Arrhythmogenic cardiomyopathy (AC) is an enigmatic inherited cardiomyopathy characterized by fibro-fatty replacement of cardiac myocytes and ventricular arrhythmias1-3. When affecting predominantly the right ventricle, this disease is referred as arrhythmogenic right ventricular cardiomyopathy (ARVC). The prevalence of AC in the general population has been estimated in a range from 1 in 2000 to 1 in 5000 individuals. Clinically, it is characterized by palpitations, syncope and sudden cardiac death (SCD) due to ventricular arrhythmias. This cardiomyopathy is a major cause of SCD in the young people and in athletes1-3. To date, there is no effective pharmacological therapy for this deadly cardiac disease, which may require implantable defibrillators and heart transplantation at the advanced stage5.

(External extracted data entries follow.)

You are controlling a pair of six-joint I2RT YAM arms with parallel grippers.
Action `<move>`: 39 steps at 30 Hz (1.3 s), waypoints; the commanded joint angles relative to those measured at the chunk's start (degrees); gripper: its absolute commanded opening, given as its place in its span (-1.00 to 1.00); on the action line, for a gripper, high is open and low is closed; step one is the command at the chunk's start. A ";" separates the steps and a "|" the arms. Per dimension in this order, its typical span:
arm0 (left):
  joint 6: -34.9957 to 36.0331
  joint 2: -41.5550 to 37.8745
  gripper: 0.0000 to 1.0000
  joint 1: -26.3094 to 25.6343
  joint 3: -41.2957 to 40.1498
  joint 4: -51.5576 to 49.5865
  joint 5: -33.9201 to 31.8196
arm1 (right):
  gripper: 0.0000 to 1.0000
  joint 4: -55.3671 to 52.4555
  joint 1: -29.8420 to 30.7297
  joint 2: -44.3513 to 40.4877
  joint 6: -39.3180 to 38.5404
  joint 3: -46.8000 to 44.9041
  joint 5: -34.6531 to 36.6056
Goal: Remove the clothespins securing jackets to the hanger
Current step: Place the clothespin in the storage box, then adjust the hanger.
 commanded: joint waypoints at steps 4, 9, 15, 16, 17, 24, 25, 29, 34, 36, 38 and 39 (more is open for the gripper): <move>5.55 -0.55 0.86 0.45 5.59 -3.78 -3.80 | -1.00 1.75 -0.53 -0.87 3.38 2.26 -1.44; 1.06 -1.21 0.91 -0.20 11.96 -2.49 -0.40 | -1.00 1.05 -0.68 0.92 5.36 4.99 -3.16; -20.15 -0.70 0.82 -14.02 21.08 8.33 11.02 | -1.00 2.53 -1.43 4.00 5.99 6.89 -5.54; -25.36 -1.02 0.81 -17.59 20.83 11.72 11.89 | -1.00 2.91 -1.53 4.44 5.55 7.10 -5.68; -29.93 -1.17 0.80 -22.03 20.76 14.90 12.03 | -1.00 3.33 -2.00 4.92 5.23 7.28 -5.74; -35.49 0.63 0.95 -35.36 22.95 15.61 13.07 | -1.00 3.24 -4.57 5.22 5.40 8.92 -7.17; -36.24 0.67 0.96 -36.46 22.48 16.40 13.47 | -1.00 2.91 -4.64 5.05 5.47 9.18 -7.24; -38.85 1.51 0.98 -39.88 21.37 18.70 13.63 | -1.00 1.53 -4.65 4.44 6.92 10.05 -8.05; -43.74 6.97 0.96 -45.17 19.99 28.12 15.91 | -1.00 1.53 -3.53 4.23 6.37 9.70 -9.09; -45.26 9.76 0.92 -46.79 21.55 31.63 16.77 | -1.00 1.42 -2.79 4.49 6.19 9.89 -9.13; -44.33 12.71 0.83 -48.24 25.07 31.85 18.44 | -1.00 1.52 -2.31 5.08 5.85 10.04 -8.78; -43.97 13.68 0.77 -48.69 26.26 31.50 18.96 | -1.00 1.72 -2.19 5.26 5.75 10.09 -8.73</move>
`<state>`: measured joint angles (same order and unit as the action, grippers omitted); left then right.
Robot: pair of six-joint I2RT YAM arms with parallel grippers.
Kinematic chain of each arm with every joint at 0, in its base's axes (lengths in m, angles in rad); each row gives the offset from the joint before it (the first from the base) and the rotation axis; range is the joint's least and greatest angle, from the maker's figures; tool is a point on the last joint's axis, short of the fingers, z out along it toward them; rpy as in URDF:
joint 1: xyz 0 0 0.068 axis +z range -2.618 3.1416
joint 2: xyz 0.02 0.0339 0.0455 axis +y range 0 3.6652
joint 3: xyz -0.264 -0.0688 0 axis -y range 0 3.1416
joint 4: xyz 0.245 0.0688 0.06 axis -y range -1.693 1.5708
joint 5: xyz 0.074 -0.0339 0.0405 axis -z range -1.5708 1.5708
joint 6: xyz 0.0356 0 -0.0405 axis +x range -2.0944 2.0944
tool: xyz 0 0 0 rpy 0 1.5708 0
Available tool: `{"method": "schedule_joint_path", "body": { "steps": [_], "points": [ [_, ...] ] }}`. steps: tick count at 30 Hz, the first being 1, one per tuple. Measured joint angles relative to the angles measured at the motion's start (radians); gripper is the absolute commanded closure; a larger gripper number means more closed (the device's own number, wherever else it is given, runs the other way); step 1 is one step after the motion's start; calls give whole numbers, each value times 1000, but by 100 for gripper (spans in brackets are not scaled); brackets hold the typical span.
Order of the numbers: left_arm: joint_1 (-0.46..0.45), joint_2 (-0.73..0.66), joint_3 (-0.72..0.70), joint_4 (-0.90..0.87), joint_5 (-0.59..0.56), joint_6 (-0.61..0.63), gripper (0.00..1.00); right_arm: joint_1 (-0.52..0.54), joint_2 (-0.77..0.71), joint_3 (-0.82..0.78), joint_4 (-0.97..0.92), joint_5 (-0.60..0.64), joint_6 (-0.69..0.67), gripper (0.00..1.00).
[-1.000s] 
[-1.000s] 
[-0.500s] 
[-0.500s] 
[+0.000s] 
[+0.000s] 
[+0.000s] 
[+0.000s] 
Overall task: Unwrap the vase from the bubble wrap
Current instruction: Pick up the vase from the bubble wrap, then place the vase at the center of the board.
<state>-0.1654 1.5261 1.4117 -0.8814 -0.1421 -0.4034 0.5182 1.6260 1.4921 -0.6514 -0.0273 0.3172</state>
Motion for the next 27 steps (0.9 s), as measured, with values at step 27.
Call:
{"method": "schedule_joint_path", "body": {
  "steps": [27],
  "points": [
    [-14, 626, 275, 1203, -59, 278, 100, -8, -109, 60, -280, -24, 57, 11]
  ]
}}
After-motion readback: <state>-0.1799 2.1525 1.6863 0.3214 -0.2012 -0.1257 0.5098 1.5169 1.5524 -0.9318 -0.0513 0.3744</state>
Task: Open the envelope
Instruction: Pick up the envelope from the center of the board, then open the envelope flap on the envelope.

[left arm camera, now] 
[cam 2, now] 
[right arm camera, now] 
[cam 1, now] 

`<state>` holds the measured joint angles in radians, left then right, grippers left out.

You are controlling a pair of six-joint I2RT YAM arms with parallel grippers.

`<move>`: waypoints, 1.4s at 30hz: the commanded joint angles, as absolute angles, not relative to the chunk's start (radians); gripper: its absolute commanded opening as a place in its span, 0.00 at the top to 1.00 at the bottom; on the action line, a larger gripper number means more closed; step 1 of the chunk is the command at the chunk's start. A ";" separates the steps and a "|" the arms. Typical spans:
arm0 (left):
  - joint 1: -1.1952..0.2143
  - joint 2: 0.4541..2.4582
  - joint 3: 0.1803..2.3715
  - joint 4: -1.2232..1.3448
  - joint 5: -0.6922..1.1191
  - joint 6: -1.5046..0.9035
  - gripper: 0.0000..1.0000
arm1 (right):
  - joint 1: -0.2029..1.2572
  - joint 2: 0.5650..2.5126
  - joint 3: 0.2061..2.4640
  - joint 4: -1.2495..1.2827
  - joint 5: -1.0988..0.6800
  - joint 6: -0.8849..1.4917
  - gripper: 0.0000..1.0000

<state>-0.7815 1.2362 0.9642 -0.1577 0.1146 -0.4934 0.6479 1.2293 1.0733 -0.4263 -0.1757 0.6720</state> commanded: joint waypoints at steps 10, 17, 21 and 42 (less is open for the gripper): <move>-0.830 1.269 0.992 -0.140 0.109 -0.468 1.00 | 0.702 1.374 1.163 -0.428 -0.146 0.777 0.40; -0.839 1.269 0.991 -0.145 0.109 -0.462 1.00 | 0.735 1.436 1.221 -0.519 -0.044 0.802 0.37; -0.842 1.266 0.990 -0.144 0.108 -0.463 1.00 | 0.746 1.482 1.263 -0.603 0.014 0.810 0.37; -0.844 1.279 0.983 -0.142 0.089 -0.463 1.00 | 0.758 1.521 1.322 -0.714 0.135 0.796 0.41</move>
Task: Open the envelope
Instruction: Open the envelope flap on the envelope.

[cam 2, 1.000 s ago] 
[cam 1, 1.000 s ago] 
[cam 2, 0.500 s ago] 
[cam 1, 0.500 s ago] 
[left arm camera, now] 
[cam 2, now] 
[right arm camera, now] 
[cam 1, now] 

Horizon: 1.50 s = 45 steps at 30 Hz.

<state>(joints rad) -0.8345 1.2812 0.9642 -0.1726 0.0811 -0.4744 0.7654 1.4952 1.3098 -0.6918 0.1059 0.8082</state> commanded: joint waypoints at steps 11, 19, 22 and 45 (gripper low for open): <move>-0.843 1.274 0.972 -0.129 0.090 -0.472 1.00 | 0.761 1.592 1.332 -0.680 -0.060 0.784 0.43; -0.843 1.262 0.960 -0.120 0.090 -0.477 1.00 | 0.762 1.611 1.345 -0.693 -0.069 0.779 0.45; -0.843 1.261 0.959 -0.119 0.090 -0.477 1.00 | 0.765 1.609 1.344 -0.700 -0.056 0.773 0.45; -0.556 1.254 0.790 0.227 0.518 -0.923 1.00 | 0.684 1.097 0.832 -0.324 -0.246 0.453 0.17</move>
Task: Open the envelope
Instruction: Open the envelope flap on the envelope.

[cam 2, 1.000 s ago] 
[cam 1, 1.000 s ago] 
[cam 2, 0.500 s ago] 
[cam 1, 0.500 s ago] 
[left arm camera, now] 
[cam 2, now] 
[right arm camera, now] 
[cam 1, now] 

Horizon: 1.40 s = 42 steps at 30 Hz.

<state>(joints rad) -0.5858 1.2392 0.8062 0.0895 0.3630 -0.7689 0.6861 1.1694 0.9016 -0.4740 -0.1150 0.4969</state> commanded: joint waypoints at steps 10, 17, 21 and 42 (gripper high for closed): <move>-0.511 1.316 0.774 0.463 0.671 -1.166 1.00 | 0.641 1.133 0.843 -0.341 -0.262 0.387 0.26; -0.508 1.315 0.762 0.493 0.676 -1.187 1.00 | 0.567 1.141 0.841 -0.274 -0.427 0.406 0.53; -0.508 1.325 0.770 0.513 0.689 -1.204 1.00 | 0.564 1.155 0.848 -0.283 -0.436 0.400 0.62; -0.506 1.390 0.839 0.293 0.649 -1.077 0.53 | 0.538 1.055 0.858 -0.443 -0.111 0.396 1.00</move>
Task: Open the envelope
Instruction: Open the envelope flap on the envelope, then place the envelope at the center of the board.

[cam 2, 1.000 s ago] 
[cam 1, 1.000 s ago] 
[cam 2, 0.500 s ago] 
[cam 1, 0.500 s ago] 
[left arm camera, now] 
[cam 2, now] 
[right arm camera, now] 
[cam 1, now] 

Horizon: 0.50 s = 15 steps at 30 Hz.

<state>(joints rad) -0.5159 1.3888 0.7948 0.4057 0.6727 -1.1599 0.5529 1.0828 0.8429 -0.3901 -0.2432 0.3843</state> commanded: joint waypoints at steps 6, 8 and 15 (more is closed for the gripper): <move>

AC is a hereditary autosomal dominant disease with reduced penetrance and variable clinical expression. Thus far, 5 causal genes have been identified, all coding for desmosomal proteins6. These known causal desmosomal genes are plakoglobin (JUP), desmoplakin (DSP), plakophilin-2 (PKP2), desmoglein-2 (DSG2) and democollin-2 (DSC2). Desmosomal proteins are structural proteins important for cell-cell attachment and communication. PKP2 is the most common causal gene for AC, accounting for up to 43% of the cases7-9. Most of PKP2 mutations are Loss-of-Function (LoF) mutations resulting in reduced expression of PKP2 (haploinsufficiency 10, 11). Atypical forms of AC are caused by mutations in non-desmosomal genes such as TGF-beta-3 (TGFβ3), cardiac ryanodine receptor (RYR2), transmembrane protein 43 (TMEM43) and lamin A/C (LMNA). Current diagnostic strategies rely on NextGeneration DNA Sequencing (NGS) that has poor sensitivity for genomic deletions and identifies causative variants in only ∼50% of the AC cases, leaving half of cases with unknown genetic cause. To address the possibility of genomic mutations, Pilichou et al. turned to Multiplex Ligation-dependent Probe Amplification (MLPA) to quantify genomic deletions in 160 AC patients who had negative NGS testing for the expected AC genes. 16
The human genome consists of over 3 billion base pairs of deoxyribonucleic acid (DNA) packaged into two sets of 23 chromosomes of which one set of chromosomes is inherited from each parent. These chromosomes contain DNA sequences encoding for approximately 30,000 genes. In general, each gene is presumed to be present in two copies in a genome. However, recent studies have revealed different copy number variants (CNVs) of large DNA segments ranging in size from kilobases to megabases as the source of genetic diversity in the general population. Since then, several research groups have identified CNVs of large segments of chromosomes that encompass genes and that are associated with diseases12-15. CNVs can cause diseases through different mechanisms: variation of gene dosage through insertions or deletions (a), unmasking of a recessive allele alter the gene expression through inversions, deletions, or translocations (b), gene expression modifications through interaction with regulatory elements (c), or combination of two or more CNVs can produce a complex disease, whereas individually the changes produce no effect (d) which can explain “missing inheritance” which sometimes occurs. The proband can inherit the disease associated CNVs from an unaffected parent, which highlights the incomplete penetrance of the disease resulting from change in gene dosage. Noteworthy, in this issue, Pilichou et al. also showed that several family members carrying a complete PKP2 deletion CNV remained asymptomatic during a mean 6±5 years of follow up period, further supporting the gene dosage theory16.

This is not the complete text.